In the entries below, begin at the line that has "An item from" and stop after the line that has "Please locate the right gripper"; output those lines exactly, leaving out pictures.

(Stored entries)
┌────────

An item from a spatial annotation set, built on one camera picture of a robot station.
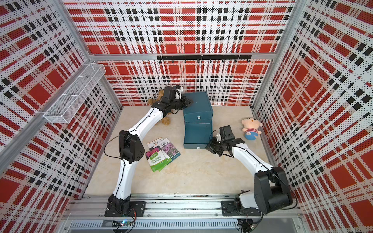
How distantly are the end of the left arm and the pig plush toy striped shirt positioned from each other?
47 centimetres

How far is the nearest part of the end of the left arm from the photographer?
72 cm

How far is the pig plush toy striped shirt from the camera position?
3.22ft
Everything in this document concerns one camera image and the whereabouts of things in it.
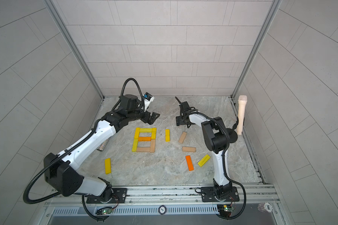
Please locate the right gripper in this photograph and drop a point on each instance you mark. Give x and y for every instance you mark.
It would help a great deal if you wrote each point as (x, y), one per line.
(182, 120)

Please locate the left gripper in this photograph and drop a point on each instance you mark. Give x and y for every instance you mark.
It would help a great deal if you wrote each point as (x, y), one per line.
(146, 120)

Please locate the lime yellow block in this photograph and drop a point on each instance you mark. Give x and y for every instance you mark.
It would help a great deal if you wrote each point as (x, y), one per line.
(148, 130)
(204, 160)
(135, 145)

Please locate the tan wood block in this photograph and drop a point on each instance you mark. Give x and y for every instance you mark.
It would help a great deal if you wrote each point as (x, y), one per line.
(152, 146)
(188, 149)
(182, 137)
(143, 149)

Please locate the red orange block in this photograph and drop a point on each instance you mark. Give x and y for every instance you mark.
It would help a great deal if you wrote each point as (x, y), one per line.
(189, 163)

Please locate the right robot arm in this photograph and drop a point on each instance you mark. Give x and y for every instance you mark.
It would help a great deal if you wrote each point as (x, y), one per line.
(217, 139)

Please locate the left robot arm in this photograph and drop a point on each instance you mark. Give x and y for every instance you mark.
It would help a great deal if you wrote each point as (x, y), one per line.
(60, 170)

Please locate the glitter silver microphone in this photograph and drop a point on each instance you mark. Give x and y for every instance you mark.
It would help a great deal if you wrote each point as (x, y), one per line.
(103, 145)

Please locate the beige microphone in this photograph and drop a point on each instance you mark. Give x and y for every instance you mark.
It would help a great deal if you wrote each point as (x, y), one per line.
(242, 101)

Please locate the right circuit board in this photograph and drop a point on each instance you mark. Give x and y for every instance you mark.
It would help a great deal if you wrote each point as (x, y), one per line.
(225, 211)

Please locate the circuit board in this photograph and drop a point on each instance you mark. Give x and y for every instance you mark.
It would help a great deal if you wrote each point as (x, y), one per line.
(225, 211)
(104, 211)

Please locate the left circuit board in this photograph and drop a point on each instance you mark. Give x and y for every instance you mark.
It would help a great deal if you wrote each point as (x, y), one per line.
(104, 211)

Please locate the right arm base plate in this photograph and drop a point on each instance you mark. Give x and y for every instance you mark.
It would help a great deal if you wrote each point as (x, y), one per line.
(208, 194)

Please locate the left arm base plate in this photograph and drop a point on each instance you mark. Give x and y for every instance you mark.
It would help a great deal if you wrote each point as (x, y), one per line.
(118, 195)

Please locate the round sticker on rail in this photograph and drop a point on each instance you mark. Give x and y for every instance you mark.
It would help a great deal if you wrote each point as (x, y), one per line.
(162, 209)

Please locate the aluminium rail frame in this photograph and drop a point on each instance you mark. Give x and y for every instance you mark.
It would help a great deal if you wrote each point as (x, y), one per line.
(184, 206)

└────────
┌────────

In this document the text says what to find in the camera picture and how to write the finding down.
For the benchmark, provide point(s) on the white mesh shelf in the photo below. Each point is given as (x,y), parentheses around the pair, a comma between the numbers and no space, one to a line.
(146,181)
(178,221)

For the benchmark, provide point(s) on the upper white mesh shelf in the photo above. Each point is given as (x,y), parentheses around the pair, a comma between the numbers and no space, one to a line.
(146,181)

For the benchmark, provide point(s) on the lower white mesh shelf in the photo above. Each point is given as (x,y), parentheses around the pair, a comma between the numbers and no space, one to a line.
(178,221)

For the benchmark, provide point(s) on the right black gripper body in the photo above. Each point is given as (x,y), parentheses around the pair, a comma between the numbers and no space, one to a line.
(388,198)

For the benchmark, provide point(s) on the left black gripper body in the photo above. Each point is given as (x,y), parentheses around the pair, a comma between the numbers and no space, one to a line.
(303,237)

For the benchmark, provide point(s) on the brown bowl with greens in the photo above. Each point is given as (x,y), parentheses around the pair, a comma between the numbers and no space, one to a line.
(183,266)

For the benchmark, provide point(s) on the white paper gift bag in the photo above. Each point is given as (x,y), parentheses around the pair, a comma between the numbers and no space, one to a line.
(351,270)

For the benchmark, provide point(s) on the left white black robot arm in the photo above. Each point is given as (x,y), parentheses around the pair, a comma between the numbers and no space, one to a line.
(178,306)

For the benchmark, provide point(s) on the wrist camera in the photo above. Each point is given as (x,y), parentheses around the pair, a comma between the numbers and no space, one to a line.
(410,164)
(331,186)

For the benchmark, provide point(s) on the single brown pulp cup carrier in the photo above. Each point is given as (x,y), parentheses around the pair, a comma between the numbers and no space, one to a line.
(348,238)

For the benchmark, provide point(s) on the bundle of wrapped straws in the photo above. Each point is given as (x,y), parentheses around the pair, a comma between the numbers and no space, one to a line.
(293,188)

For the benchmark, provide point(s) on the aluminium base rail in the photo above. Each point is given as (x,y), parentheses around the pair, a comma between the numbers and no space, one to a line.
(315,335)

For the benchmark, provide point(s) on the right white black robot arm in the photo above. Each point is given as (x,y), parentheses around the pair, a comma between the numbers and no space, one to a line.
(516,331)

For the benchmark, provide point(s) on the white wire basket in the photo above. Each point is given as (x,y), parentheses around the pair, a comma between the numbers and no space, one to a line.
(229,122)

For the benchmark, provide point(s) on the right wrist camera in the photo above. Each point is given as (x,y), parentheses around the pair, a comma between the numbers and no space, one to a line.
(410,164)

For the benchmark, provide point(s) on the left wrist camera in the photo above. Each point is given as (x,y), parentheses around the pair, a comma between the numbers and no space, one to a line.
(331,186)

└────────

Solution for this exercise:
An item from a spatial annotation set, built on one camera picture of a robot station.
How distantly are the end of the left arm and the pig plush toy striped shirt positioned from each other?
47 centimetres

How far is the nearest part of the end of the left arm from the photographer?
72 cm

How far is the pig plush toy striped shirt from the camera position?
3.22ft
Everything in this document concerns one camera image and the whereabouts of things in it.
Please locate the right gripper in this photograph and drop a point on each instance you mark. Give x and y for every instance you mark.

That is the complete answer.